* [Assigned task]:
Write out the full set of records exactly. Any pictures in them do not belong in the copy.

* [Information shown]:
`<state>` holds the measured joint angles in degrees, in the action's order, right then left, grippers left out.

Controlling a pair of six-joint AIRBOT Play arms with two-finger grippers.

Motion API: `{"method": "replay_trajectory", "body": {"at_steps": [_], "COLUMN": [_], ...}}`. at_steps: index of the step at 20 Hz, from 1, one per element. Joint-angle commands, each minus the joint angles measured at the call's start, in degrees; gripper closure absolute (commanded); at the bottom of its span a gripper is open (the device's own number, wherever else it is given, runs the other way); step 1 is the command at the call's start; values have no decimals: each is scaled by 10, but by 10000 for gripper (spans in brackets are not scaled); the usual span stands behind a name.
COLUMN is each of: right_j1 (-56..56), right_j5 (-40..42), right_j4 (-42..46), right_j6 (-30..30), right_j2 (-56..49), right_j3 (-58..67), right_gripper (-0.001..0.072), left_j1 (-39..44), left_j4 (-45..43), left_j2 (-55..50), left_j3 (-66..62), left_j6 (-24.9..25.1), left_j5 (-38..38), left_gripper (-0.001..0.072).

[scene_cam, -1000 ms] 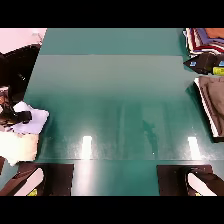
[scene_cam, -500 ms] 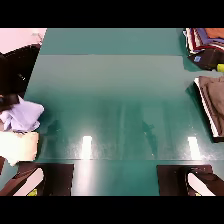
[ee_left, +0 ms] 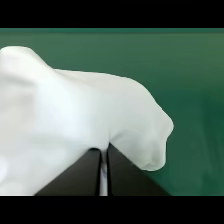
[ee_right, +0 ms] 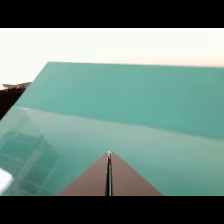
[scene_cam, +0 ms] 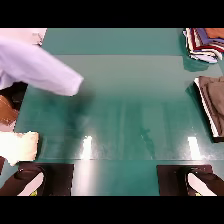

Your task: Fold the shirts.

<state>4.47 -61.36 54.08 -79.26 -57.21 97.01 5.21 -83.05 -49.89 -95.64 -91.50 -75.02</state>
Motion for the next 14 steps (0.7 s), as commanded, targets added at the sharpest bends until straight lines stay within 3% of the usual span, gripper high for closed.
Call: {"method": "replay_trajectory", "body": {"at_steps": [1,8,9,10,14], "right_j1": [0,0,0,0,0], "right_j5": [-44,-160,-168,-173,-177], "right_j4": [0,0,0,1,1], "right_j6": [3,3,3,3,3], "right_j2": [-33,-73,-71,-68,-60], "right_j3": [85,180,180,180,179], "right_gripper": [694,694,694,694,693], "left_j1": [150,406,424,433,386], "left_j4": [5,14,18,18,-55], "left_j2": [-24,-254,-288,-312,-331], "left_j3": [-39,-39,-40,-40,-39], "left_j6": [-28,-14,-10,-10,5], "left_j5": [1,-10,2,10,-34], "left_gripper": [689,658,355,98,87]}}
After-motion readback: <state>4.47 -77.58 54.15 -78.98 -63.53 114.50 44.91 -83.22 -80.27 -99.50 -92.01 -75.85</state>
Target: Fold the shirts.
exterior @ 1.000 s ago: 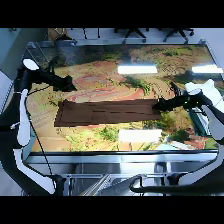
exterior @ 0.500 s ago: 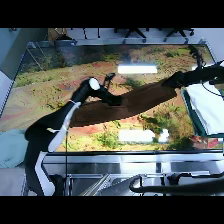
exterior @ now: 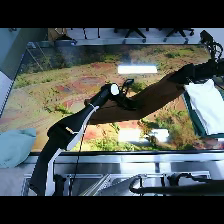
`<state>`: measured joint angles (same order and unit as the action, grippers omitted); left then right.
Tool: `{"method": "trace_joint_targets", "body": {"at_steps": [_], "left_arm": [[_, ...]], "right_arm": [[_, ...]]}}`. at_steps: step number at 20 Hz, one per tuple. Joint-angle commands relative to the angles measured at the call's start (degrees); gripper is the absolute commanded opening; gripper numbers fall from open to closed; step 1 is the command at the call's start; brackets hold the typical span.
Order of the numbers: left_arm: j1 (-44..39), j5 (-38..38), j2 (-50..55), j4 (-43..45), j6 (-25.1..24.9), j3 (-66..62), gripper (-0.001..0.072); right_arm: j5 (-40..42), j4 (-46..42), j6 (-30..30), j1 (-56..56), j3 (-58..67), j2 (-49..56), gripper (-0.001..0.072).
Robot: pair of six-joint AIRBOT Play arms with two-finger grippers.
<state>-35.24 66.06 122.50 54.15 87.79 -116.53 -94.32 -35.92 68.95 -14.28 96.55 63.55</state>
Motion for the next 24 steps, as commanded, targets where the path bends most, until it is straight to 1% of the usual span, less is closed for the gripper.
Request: {"method": "trace_joint_targets", "body": {"at_steps": [1, 3, 5, 7, 8, 10, 12, 13, 14, 15, 16, 17, 18, 20, 22, 24], "left_arm": [[6.54, 11.19, -8.74, -3.63, -4.02, 0.15, 0.0013], [12.79, 15.67, -16.72, -6.40, -5.29, 0.09, 0.0013], [19.47, 16.57, -25.14, -8.00, -5.25, 0.09, 0.0013], [26.12, 16.48, -32.98, -8.57, -5.20, 0.09, 0.0013], [29.16, 16.46, -36.30, -9.33, -5.22, 0.09, 0.0013], [34.47, 16.52, -41.97, -9.20, -5.22, 0.09, 0.0013], [38.23, 16.35, -46.34, -9.16, -5.51, 1.09, 0.0013], [39.58, 16.24, -48.43, -9.16, -6.64, 2.89, 0.0013], [40.39, 16.22, -50.16, -9.16, -8.17, 5.05, 0.0013], [40.98, 16.17, -51.78, -9.16, -9.25, 7.80, 0.0013], [41.18, 15.82, -53.16, -9.18, -9.55, 10.78, 0.0013], [41.18, 15.19, -54.23, -9.16, -10.03, 13.38, 0.0013], [41.18, 14.34, -55.12, -9.16, -10.84, 15.61, 0.0013], [41.18, 13.25, -56.43, -9.18, -11.93, 18.97, 0.0013], [41.18, 13.42, -56.63, -9.18, -11.93, 20.28, 0.0013], [41.18, 13.77, -56.61, -9.18, -11.93, 20.57, 0.0013]], "right_arm": [[0.31, 0.22, 1.62, 0.42, 0.07, 0.44, 0.0019], [2.75, 0.24, 2.80, 2.56, -0.76, 1.07, 0.0019], [7.06, 0.28, 3.19, 7.56, -2.51, 1.68, 0.0019], [14.08, 0.81, 3.13, 15.08, -5.03, 2.67, 0.0020], [18.97, 1.07, 3.08, 19.34, -6.34, 3.52, 0.0020], [32.33, 1.31, 3.08, 29.14, -8.81, 6.38, 0.0020], [46.12, 1.29, 2.60, 39.91, -9.94, 11.58, 0.0021], [52.43, 1.70, 1.18, 45.00, -9.94, 14.69, 0.0021], [59.80, 2.36, -2.36, 50.07, -9.92, 17.94, 0.0037], [67.41, 3.23, -7.82, 55.21, -9.92, 21.73, 0.0258], [71.49, 3.21, -11.69, 58.38, -9.90, 24.33, 0.0419], [71.91, 3.19, -14.05, 60.04, -9.88, 25.75, 0.0422], [70.29, 3.06, -14.99, 60.28, -9.88, 25.99, 0.0429], [65.09, 1.51, -14.97, 57.20, -9.86, 23.96, 0.0463], [56.61, 1.03, -13.97, 51.01, -9.86, 20.50, 0.0462], [47.04, 1.03, -10.73, 43.15, -9.86, 17.09, 0.0463]]}}
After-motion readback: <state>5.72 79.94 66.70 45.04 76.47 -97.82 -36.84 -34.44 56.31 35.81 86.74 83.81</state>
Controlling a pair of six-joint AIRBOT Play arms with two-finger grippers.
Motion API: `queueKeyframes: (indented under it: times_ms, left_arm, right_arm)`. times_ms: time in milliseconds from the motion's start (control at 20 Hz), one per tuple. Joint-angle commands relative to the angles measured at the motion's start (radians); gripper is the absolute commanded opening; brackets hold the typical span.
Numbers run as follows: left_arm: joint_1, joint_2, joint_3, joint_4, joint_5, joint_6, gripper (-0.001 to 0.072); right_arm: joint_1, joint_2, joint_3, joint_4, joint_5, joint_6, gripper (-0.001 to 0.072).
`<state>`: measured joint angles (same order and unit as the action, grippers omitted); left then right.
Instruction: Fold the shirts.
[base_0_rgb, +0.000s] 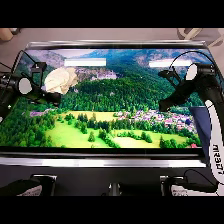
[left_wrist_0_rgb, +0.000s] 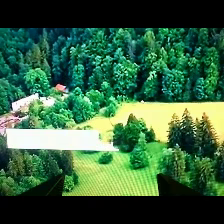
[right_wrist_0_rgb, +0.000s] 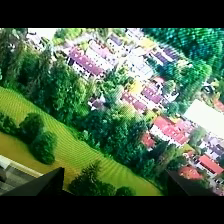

* [Solution to the exercise]:
`<state>` holds the measured joint angles in degrees, in the action's order, right then left, grippers left out.

Controlling a pair of six-joint AIRBOT Play arms with two-finger grippers.

Motion API: `{"method": "replay_trajectory", "body": {"at_steps": [_], "COLUMN": [_], ...}}`. at_steps: index of the step at 20 Hz, from 1, one per element. Joint-angle commands, each minus the joint angles measured at the call's start, in degrees; gripper closure absolute (commanded); at the bottom of its span a gripper is open (the device's own number, wherever else it is given, runs the other way); step 1 is the command at the call's start; values have no decimals: each is scaled by 10, but by 10000 for gripper (spans in brackets are not scaled); the usual span stands behind a name.
COLUMN is each of: right_j1 (-56..56), right_j5 (-40..42), right_j4 (-42..46), right_j6 (-30..30), right_j2 (-56..49), right_j3 (-58..67), right_gripper (-0.001..0.072), left_j1 (-39..44), left_j4 (-45..43), left_j2 (-55..50), left_j3 (-66..62), left_j6 (-24.9..25.1), left_j5 (-38..38), left_gripper (-0.001..0.072).

[scene_cam, -1000 ms] 
[scene_cam, -500 ms] 
[ee_left, +0 ms] 
[ee_right, +0 ms] 
[scene_cam, +0 ms] 

Your task: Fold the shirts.

<state>4.47 -61.36 54.08 -79.26 -57.21 97.01 5.21 -83.05 -49.89 -95.64 -91.50 -75.02</state>
Motion for the next 14 steps (0.7 s), as commanded, targets added at the sharpest bends until straight lines stay within 3% of the usual span, gripper high for closed.
Call: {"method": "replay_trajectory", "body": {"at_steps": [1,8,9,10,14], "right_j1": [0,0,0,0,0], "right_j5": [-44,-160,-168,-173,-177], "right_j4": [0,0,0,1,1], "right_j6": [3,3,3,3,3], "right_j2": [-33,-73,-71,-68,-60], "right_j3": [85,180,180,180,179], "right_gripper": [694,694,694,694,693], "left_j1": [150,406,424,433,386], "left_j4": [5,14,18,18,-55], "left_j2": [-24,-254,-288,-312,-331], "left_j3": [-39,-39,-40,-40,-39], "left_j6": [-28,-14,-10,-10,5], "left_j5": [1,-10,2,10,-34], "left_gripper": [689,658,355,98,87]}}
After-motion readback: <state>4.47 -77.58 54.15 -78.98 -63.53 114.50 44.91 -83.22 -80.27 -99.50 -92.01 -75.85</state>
Target: Fold the shirts.
exterior @ 1.000 s ago: 
exterior @ 0.500 s ago: 
exterior @ now: 
`<state>`: measured joint angles (same order and unit as the action, grippers omitted); left then right.
Tool: `{"method": "trace_joint_targets", "body": {"at_steps": [_], "left_arm": [[_, ...]], "right_arm": [[_, ...]]}}`. at_steps: step number at 20 Hz, one per tuple. Joint-angle commands relative to the angles measured at the call's start (degrees); gripper is the absolute commanded opening; gripper numbers fall from open to closed; step 1 is the command at the call's start; brackets hold the typical span.
Order of the numbers: left_arm: j1 (-44..39), j5 (-38..38), j2 (-50..55), j4 (-43..45), j6 (-25.1..24.9), j3 (-66..62), gripper (-0.001..0.072); right_arm: j5 (-40..42), j4 (-46..42), j6 (-30..30), j1 (-56..56), j3 (-58..67), j2 (-49..56), gripper (-0.001..0.072).
Robot: pair of six-joint AIRBOT Play arms with two-finger grippers.
<state>-35.24 66.06 122.50 54.15 87.79 -116.53 -94.32 -35.92 68.95 -14.28 96.55 63.55</state>
Motion for the next 24 steps, as commanded, targets where the path bends most, until it is straight to 1% of the usual span, less is closed for the gripper.
Request: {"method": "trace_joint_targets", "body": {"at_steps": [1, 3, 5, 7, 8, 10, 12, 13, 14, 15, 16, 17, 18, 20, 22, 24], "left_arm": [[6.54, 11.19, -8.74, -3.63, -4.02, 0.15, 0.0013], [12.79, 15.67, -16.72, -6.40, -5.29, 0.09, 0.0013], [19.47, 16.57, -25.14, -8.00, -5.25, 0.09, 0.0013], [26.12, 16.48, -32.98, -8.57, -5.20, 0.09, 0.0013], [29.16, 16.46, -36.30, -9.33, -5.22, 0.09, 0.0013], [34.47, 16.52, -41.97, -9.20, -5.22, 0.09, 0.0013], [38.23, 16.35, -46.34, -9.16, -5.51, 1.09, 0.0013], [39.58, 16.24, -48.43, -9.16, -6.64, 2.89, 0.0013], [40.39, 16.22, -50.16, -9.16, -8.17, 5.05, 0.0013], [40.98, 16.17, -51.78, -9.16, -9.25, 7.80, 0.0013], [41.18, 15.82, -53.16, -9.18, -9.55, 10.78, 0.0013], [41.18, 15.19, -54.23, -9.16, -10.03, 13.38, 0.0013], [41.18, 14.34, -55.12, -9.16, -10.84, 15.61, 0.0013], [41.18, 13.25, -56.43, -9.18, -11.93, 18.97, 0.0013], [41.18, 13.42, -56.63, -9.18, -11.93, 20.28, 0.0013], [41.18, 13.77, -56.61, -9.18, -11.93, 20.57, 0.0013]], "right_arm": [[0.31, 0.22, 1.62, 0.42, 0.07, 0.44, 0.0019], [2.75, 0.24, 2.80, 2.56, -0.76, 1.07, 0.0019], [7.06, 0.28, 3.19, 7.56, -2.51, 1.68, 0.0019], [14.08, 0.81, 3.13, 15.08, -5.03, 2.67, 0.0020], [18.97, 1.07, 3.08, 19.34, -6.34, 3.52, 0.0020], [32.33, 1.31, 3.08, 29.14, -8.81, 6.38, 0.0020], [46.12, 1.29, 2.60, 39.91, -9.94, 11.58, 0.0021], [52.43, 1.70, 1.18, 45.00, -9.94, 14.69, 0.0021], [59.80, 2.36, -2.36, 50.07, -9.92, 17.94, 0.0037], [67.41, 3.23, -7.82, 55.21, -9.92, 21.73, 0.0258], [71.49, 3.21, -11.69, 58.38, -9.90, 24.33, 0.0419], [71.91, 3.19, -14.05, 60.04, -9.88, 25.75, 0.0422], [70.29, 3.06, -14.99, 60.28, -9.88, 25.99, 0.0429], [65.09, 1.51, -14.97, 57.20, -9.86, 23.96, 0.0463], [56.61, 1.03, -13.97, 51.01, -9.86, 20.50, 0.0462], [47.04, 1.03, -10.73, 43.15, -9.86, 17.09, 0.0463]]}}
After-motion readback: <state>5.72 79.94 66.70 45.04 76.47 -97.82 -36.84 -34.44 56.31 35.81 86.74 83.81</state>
Controlling a pair of six-joint AIRBOT Play arms with two-finger grippers.
Motion API: `queueKeyframes: (indented under it: times_ms, left_arm, right_arm)`. times_ms: time in milliseconds from the motion's start (control at 20 Hz), one per tuple. Joint-angle commands relative to the angles measured at the motion's start (radians); gripper is the absolute commanded opening; brackets hold the typical span.
Numbers run as follows: left_arm: joint_1, joint_2, joint_3, joint_4, joint_5, joint_6, gripper (-0.001 to 0.072); right_arm: joint_1, joint_2, joint_3, joint_4, joint_5, joint_6, gripper (-0.001 to 0.072).
`<state>`: measured joint angles (same order and unit as the action, grippers omitted); left then right.
Instruction: Fold the shirts.
[base_0_rgb, +0.000s] 
[left_wrist_0_rgb, +0.000s] 
[right_wrist_0_rgb, +0.000s] 

With this output, the exercise is done.